結晶構造のcifデータから結晶学的データを自動取得
科学において結晶構造のデータのフォーマットが決まっていまして、そのデータをcifと呼びます。このデータファイルにはいろんなことが書いてありますので、その中から結晶構造に関する重要なデータだけ取り出したいです。それを自動化しましょうっていうのが今回の内容です。
pythonではこのcifデータを扱うモジュールがいくつかあります。有名なのはRDkitやpymatgenやopenbableとかでしょうか。しかし、どれも癖があって痒いところに手が届かないような印象を受けております。今回、データを取得したいだけなので、モジュールは使わずcifのテキストを直接読み取ります。cifは、例えば、「"_cell_length_a"の後ろに$a$軸の長さを記述する」のようにフォーマットが決まってますのでそれらを参照して読み取るだけです。データベースから引っ張ってきた古いcifデータなどはフォーマットが若干崩れてたりして、一部のデータがうまく読み取れなかったり欠落したりしますが、大体動くと思います。出力はcsvです。
スクリプト
4行目の"filename.cif"を実際に読み込みたいcifのパスに変えていただければ走ります。
import csv
import numpy as np
file = "filename.cif"
crystaloglaph_deta = [["name"],
["Chemical formula"],
["Formula mass"],
["Crystal system"],
["a"],
["b"],
["c"],
["alpha"],
["beta"],
["gamma"],
["Unit cell volume"],
["Temperature"],
["Space group"],
["Z"],
["Rint"],
["Final R1 values (I>2sigma(I))"],
["Final wR(F2) values (I>2sigma(I))"],
["Final R1 values (all data)"],
["Final wR(F2) values (all deta)"],
["Goodness of fit on F2"],
["No. of reflections measured"],
["No. of independent reflections"],
]
path = file.split('/')
name_head = path[-1][:-4]
with open(file, "r") as f:
lines = f.readlines()
num = np.zeros(len(crystaloglaph_deta))
crystaloglaph_deta[0].append(name_head)
num[0] = num[0] + 1
crystaloglaph_deta2 = crystaloglaph_deta
for j in range(len(lines)):
if "_chemical_formula_sum" in lines[j]:
line = lines[j+1].replace(' ', '')
line = line.replace('\n', '')
line = line.replace("'", '')
crystaloglaph_deta[1].append(line)
num[1] = num[1] + 1
if "_chemical_formula_weight" in lines[j]:
line = lines[j].replace('_chemical_formula_weight', '')
line = line.replace(' ', '')
line = line.replace('\n', '')
crystaloglaph_deta[2].append(line)
num[2] = num[2] + 1
if "_space_group_crystal_system" in lines[j]:
line = lines[j].replace('_space_group_crystal_system', '')
line = line.replace(' ', '')
line = line.replace('\n', '')
crystaloglaph_deta[3].append(line)
num[3] = num[3] + 1
if "_cell_length_a" in lines[j]:
line = lines[j].replace('_cell_length_a', '')

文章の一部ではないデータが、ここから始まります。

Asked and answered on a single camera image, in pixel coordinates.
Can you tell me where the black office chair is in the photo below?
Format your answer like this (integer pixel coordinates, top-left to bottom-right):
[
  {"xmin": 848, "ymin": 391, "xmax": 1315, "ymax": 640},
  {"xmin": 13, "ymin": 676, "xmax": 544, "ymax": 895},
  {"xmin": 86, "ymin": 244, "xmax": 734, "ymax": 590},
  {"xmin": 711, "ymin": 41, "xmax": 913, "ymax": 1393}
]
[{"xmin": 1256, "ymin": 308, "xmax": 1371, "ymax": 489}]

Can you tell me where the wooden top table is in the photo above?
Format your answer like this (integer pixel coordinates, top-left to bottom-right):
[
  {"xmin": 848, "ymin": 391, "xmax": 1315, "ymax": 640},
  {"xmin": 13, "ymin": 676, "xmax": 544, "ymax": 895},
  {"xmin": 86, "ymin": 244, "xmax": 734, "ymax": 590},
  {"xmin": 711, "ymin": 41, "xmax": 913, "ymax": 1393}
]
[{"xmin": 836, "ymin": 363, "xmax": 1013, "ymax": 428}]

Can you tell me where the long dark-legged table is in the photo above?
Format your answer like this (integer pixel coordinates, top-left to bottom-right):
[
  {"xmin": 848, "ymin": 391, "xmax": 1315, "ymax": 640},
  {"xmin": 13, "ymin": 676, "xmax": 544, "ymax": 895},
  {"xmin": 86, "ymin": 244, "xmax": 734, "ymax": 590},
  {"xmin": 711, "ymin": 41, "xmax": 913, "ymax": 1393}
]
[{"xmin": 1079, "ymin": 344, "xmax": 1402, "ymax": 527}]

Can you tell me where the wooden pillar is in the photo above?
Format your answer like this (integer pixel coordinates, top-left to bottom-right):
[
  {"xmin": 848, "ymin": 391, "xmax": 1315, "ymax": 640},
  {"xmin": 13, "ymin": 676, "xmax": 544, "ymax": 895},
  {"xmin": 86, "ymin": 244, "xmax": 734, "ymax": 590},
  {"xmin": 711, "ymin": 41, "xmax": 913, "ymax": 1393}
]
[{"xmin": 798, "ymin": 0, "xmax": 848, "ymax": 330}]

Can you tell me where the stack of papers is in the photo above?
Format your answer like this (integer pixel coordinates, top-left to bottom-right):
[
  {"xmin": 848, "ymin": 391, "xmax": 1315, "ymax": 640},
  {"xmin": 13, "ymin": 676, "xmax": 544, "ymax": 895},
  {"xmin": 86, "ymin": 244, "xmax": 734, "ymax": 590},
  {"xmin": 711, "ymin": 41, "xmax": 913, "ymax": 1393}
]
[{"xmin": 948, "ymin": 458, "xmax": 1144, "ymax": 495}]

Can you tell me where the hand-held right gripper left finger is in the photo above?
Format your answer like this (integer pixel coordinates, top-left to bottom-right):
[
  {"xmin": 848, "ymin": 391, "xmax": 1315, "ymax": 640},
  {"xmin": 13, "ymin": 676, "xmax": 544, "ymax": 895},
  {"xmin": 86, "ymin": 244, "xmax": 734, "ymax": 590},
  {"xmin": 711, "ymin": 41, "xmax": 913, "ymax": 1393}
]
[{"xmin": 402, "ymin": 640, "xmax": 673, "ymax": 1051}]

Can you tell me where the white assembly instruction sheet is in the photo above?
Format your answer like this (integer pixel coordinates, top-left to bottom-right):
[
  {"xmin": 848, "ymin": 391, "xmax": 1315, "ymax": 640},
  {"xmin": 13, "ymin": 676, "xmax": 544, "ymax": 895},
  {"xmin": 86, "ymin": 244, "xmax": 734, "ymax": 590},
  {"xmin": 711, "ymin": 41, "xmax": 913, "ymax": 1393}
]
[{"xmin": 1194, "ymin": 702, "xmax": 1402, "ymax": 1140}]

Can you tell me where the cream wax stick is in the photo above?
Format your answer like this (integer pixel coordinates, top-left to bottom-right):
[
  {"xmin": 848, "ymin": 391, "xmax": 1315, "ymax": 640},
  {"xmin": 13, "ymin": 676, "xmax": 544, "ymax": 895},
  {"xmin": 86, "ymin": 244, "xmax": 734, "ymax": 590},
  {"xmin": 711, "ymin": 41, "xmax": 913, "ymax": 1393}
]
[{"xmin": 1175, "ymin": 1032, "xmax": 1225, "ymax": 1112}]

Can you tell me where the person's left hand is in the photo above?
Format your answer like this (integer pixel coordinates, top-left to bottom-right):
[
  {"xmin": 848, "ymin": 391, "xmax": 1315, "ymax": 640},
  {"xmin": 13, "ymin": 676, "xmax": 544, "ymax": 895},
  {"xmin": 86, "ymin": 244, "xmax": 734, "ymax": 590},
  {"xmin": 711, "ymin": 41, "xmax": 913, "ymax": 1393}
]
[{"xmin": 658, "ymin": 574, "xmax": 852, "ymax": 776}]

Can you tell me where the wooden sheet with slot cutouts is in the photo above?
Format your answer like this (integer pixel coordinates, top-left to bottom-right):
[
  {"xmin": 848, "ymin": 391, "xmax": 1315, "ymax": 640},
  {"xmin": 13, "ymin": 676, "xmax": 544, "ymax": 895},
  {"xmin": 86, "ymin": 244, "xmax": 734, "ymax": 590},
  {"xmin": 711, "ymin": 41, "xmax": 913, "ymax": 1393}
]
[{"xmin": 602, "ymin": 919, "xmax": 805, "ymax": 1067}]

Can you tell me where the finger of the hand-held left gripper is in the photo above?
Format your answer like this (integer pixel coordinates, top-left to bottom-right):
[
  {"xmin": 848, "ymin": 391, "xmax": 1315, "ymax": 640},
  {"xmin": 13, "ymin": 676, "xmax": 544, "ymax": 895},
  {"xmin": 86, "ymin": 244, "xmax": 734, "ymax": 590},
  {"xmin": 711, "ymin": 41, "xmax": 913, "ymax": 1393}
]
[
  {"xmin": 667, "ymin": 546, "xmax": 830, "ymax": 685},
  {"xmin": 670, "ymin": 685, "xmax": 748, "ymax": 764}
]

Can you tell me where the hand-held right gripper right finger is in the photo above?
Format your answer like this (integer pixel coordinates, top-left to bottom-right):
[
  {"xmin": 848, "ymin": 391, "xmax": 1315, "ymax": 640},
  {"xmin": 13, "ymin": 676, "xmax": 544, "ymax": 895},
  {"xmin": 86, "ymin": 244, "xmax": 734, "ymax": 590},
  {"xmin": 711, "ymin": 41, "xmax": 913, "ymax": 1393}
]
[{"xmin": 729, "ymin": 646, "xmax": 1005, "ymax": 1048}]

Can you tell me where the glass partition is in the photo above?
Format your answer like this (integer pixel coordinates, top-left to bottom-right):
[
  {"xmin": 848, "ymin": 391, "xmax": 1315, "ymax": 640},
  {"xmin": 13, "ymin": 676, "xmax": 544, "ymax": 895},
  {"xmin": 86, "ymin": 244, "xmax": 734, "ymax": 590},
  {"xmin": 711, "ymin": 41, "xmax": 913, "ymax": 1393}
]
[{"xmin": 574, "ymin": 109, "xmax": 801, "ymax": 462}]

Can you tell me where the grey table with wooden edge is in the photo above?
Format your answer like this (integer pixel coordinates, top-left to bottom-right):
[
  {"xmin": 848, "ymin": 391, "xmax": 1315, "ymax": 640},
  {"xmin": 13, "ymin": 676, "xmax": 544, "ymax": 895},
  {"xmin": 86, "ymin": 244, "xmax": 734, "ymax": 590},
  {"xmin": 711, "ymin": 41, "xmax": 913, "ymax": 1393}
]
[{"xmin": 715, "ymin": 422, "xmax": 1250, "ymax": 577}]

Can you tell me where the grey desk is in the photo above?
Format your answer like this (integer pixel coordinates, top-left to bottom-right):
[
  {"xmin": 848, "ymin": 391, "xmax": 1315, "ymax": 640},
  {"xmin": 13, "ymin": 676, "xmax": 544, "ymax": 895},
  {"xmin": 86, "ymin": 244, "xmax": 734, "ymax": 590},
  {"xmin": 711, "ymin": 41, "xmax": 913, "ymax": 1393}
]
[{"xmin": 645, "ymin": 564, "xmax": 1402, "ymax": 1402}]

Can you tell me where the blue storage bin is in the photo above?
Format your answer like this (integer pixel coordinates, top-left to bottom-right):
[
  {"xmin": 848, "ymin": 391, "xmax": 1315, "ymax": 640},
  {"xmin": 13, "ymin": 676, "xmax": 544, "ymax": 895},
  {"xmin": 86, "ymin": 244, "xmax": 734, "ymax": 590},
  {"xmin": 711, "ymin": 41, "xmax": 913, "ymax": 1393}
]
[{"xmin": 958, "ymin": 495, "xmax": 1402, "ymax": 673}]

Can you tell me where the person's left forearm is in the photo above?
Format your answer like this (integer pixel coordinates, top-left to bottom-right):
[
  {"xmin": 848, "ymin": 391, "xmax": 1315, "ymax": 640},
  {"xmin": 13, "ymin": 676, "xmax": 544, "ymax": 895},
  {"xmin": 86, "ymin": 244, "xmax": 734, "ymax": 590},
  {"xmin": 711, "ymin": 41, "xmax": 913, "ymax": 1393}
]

line = line.replace(' ', '')
line = line.replace('\n', '')
crystaloglaph_deta[4].append(line)
num[4] = num[4] + 1
if "_cell_length_b" in lines[j]:
line = lines[j].replace('_cell_length_b', '')
line = line.replace(' ', '')
line = line.replace('\n', '')
crystaloglaph_deta[5].append(line)
num[5] = num[5] + 1
if "_cell_length_c" in lines[j]:
line = lines[j].replace('_cell_length_c', '')
line = line.replace(' ', '')
line = line.replace('\n', '')
crystaloglaph_deta[6].append(line)
num[6] = num[6] + 1
if "_cell_angle_alpha" in lines[j]:
line = lines[j].replace('_cell_angle_alpha', '')
line = line.replace(' ', '')
line = line.replace('\n', '')
crystaloglaph_deta[7].append(line)
num[7] = num[7] + 1
if "_cell_angle_beta" in lines[j]:
line = lines[j].replace('_cell_angle_beta', '')
line = line.replace(' ', '')
line = line.replace('\n', '')
crystaloglaph_deta[8].append(line)
num[8] = num[8] + 1
if "_cell_angle_gamma" in lines[j]:
line = lines[j].replace('_cell_angle_gamma', '')
line = line.replace(' ', '')
line = line.replace('\n', '')
crystaloglaph_deta[9].append(line)
num[9] = num[9] + 1
if "_cell_volume" in lines[j]:
line = lines[j].replace('_cell_volume', '')
line = line.replace(' ', '')
line = line.replace('\n', '')
crystaloglaph_deta[10].append(line)
num[10] = num[10] + 1
if "_diffrn_ambient_temperature" in lines[j]:
line = lines[j].replace('_diffrn_ambient_temperature', '')
line = line.replace(' ', '')
line = line.replace('\n', '')
crystaloglaph_deta[11].append(line)
num[11] = num[11] + 1
if "_space_group_name_H-M_alt" in lines[j]:
line = lines[j].replace('_space_group_name_H-M_alt', '')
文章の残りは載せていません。